Elle fait valoir que le dégât des eaux survenu le 3 mai 2007 provenait d’un acte de malveillance commis dans un appartement non occupé et libre d’accès, dans lequel les robinets ont été délibérément ouverts après que les évacuations aient été obstruées.
Elle précise que des dégâts importants ont été occasionnés dans les appartements de deux de ses sociétaires, qu’elle a indemnisés de leur préjudice, et invoque sa subrogation dans les droits de ces derniers en application des dispositions des articles L121-12 du code des assurances, et 1251-3 du code civil.
Elle indique que l’appartement qui est à l’origine du sinistre appartient à la SCI A, et invoque l’article 1384 du code civil aux termes duquel on est responsable non seulement du dommage que l’on cause par son propre fait, mais encore de celui qui est causé par le fait des personnes dont on doit répondre, ou des choses que l’on a sous sa garde.
Elle en déduit que la SCI A est entièrement responsable des dommages occasionnés à ses sociétaires.
En réponse aux conclusions de la SCI A qui s’estime exonérée de toute responsabilité au motif que les inondations proviennent d’un acte de malveillance commis par un tiers inconnu, la compagnie d’assurance GENERALI fait valoir qu’en l’absence d’imprévisibilité et d’irrésistibilité de l’événement, le sinistre qui s’est produit ne constitue pas une cause étrangère exonératoire.
Elle expose qu’il appartient à la SCI A de démontrer qu’elle a mis en oeuvre toutes les précautions imaginables afin d’éviter les conséquences de l’événement qui est à l’origine du dommage.
Elle précise que le fait que la surveillance de l’immeuble ait été confiée à une entreprise spécialisée, comme l’indique la SCI A, n’a pas pour effet d’opérer un transfert de la garde et d’en décharger le propriétaire.
Elle souligne que la SCI A a appelé en cause la compagnie d’assurance GAN afin que celle-ci la garantisse de toute condamnation prononcée à son encontre, et fait valoir que le contrat d’assurance souscrit par le syndic de l’immeuble fait apparaître chaque copropriétaire comme assuré, tant pour les parties privatives que pour les parties communes.
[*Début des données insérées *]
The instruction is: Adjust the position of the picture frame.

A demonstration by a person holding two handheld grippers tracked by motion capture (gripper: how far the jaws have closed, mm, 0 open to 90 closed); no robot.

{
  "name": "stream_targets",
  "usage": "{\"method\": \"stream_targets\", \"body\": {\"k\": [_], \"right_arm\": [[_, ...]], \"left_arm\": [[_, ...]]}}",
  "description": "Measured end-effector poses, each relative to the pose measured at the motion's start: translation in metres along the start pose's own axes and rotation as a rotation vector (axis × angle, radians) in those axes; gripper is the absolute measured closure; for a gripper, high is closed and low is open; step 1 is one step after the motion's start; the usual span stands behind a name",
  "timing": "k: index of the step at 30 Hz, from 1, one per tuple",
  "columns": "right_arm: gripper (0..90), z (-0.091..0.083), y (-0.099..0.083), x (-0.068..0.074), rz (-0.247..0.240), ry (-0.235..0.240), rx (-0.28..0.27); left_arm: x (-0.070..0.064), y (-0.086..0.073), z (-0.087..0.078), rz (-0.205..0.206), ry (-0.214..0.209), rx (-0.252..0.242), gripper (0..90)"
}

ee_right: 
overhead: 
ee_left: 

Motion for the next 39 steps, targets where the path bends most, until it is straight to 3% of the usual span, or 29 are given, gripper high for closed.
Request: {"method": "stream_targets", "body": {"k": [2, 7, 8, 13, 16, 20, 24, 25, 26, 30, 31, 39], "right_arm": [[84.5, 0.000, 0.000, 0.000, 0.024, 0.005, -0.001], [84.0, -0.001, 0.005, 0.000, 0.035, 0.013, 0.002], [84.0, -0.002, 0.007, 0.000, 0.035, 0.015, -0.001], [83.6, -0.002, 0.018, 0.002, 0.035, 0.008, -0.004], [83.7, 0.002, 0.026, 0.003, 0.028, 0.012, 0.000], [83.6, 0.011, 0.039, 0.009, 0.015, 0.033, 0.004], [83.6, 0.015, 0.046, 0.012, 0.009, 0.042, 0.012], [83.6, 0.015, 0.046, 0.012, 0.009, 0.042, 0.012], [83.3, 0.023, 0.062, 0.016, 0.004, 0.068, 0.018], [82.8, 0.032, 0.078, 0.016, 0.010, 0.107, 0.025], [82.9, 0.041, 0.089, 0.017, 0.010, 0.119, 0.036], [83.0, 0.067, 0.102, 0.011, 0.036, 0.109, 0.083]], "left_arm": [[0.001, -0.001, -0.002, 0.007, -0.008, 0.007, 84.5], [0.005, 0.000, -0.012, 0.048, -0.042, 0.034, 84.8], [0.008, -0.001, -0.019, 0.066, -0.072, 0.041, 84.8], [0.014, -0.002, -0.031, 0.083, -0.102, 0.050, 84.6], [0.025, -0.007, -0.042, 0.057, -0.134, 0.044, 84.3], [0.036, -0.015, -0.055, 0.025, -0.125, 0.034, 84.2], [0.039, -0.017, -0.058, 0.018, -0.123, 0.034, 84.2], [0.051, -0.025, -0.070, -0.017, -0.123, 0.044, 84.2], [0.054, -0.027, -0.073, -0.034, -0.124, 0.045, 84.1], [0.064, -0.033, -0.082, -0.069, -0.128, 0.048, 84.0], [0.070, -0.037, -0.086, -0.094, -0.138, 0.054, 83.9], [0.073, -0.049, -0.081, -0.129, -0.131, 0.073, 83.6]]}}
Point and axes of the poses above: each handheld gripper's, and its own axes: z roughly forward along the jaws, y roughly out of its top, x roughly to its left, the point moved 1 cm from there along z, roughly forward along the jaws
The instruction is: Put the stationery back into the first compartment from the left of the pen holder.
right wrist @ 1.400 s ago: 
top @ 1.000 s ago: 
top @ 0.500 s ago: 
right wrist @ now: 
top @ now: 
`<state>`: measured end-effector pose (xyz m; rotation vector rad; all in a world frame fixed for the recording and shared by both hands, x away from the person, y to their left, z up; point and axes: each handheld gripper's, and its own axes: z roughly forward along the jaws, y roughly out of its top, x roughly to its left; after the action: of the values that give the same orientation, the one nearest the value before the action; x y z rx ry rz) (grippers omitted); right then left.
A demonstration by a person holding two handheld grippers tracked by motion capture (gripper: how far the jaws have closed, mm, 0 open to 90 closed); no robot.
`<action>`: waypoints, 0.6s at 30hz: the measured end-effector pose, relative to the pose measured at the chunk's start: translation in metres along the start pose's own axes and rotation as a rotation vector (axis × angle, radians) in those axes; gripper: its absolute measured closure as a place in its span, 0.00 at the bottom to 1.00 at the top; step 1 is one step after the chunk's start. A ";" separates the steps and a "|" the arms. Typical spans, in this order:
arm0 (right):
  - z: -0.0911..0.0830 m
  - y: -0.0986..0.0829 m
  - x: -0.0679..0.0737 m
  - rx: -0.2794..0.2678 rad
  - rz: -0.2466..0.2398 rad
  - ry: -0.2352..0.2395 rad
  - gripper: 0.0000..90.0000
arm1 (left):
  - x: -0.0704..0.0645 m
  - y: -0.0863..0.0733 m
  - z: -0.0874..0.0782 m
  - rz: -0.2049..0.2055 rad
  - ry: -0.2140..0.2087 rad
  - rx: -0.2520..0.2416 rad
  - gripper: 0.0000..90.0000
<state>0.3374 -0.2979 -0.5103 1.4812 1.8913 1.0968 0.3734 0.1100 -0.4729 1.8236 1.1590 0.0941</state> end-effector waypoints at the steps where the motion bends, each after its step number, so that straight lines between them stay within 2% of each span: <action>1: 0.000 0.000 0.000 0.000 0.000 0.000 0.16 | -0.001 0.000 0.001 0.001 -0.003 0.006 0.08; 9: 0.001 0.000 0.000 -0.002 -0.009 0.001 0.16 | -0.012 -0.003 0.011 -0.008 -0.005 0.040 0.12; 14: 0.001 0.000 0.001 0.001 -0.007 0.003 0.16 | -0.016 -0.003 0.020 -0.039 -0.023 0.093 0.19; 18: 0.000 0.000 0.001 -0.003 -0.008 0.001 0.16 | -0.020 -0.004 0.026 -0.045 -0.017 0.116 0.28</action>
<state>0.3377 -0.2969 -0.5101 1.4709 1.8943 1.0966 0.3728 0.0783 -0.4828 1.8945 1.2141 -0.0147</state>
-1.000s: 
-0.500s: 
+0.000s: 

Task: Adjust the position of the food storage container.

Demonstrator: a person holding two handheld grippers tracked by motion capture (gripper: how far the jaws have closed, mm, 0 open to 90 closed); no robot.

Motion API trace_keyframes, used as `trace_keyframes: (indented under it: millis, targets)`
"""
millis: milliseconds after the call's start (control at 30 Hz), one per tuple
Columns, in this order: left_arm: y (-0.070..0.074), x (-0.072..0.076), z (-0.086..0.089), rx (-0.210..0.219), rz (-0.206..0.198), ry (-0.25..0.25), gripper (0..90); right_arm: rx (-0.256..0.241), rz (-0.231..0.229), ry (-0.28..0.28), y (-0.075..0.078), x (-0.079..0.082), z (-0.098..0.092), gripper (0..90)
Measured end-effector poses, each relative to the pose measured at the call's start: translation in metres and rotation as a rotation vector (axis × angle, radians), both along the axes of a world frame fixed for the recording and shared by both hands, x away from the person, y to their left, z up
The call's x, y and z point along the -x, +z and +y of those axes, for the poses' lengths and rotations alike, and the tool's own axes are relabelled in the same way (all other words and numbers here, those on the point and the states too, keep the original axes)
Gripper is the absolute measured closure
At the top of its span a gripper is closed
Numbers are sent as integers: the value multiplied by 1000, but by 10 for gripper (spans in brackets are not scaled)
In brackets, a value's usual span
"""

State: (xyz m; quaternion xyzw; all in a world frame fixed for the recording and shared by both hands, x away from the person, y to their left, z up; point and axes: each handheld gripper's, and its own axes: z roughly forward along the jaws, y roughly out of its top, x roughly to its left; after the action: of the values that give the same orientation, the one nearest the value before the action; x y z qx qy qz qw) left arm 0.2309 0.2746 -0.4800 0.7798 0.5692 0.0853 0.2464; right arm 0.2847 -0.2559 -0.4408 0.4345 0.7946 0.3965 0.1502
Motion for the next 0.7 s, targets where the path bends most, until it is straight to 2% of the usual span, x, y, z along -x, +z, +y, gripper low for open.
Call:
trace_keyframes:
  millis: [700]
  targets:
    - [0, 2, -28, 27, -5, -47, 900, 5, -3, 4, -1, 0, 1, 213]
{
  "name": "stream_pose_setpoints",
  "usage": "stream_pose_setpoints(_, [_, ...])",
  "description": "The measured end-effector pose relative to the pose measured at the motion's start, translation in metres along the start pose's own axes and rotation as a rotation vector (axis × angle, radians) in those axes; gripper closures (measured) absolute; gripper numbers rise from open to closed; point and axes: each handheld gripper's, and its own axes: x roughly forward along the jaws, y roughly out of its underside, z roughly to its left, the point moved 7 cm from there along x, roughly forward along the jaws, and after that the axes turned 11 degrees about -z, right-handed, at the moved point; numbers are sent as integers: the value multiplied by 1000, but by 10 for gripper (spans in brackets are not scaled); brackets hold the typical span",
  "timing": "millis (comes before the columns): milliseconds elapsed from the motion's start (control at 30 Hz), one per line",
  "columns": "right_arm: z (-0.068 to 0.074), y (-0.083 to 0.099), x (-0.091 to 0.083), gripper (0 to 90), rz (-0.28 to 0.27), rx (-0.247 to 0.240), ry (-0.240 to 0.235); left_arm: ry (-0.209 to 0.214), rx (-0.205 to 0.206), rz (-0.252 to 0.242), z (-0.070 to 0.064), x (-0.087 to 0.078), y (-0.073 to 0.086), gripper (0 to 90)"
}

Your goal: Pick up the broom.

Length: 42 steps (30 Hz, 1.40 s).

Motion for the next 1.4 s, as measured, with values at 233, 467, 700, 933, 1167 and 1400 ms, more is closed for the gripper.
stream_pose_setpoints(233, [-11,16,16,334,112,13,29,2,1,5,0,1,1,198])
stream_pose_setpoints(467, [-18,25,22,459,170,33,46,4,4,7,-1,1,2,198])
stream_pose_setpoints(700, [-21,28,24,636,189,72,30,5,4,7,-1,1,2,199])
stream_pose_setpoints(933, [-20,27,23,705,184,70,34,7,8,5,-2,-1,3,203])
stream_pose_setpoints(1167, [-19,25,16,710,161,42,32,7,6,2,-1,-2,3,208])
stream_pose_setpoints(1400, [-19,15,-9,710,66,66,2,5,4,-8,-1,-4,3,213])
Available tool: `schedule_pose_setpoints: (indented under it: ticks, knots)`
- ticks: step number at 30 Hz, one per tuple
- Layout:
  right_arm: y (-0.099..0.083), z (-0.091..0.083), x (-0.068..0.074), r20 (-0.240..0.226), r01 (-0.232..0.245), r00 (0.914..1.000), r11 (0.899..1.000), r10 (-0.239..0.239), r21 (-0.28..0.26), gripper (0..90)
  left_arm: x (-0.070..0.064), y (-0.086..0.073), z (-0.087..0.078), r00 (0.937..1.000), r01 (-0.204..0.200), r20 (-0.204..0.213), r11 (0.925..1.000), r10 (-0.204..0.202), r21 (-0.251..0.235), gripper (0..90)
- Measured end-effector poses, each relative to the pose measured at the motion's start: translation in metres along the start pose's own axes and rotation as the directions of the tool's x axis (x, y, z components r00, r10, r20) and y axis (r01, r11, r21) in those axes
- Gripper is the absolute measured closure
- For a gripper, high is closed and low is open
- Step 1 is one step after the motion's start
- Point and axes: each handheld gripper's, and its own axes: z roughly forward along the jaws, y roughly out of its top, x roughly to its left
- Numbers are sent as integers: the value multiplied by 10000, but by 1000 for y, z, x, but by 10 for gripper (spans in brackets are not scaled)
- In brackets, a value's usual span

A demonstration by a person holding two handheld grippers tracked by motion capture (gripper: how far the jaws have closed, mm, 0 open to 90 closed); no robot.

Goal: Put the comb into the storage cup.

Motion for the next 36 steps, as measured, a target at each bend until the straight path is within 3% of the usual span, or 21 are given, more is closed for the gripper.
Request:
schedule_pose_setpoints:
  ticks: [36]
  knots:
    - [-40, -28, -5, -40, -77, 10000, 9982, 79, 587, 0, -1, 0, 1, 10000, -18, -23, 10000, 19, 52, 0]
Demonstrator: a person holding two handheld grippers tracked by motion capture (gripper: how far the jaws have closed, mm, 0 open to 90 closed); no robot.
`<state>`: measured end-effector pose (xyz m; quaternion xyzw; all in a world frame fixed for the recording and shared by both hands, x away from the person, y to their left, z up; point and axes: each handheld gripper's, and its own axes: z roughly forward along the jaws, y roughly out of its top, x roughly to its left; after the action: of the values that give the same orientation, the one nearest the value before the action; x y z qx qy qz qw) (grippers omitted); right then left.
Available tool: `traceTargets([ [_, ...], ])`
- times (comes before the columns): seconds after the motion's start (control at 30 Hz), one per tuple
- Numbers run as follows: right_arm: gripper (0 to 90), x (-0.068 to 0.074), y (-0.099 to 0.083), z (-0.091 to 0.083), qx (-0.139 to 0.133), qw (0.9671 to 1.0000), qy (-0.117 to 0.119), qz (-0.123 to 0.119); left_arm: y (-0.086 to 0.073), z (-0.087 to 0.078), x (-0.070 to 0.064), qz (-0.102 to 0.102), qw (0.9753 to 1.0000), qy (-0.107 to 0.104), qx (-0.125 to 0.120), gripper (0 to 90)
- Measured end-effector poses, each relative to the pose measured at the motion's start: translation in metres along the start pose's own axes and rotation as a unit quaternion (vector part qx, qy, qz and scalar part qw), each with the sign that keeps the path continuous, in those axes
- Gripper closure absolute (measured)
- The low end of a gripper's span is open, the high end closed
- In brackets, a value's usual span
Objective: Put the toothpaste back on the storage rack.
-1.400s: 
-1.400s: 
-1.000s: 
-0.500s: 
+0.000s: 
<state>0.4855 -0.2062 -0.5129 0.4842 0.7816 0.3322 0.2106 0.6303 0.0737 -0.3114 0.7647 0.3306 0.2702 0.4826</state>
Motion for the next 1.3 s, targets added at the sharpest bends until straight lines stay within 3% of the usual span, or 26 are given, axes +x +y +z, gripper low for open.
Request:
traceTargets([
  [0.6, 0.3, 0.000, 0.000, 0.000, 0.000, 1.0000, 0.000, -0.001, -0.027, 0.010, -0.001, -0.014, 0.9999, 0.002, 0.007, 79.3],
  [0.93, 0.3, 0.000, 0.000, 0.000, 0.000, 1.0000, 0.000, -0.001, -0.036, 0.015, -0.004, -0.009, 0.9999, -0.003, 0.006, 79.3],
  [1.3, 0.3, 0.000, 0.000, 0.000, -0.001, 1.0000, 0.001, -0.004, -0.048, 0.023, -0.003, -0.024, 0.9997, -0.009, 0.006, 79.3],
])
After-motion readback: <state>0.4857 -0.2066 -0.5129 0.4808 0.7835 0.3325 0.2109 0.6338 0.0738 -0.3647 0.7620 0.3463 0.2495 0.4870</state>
Elle en déduit que la SCI A bénéficie bien de la garantie prévue par ce contrat d’assurances, et que la compagnie d’assurance GAN doit en conséquence être condamnée in solidum avec cette société.
Par ordonnance du 24 janvier 2014 une jonction des deux procédures a été ordonnée.
Par conclusions du 20 février 2015 la compagnie GAN OUTRE MER demande à la cour de :
— déclarer la SCI A infondée en son appel ;
— confirmer le jugement entrepris en toutes ses dispositions ;
— condamner la SCI A d’avoir à verser à la compagnie GAN OUTRE MER une juste somme de 330 000 FCFP au titre de l’article 407 du Code de procédure civile local, ainsi qu’aux entiers dépens ;
La compagnie d’assurance GAN OUTRE-MER maintient devant la cour de ne pas être l’assureur de la SCI A, et n’a donc pas à la garantir des désordres qui sont nés dans son appartement.
L’ordonnance de clôture a été rendue le 15 avril 2016
MOTIFS DE LA DÉCISION :
Sur la recevabilité des appels :
La recevabilité des appels n’est pas discutée et aucun élément de la procédure ne permet à la cour d’en relever d’office l’irrégularité.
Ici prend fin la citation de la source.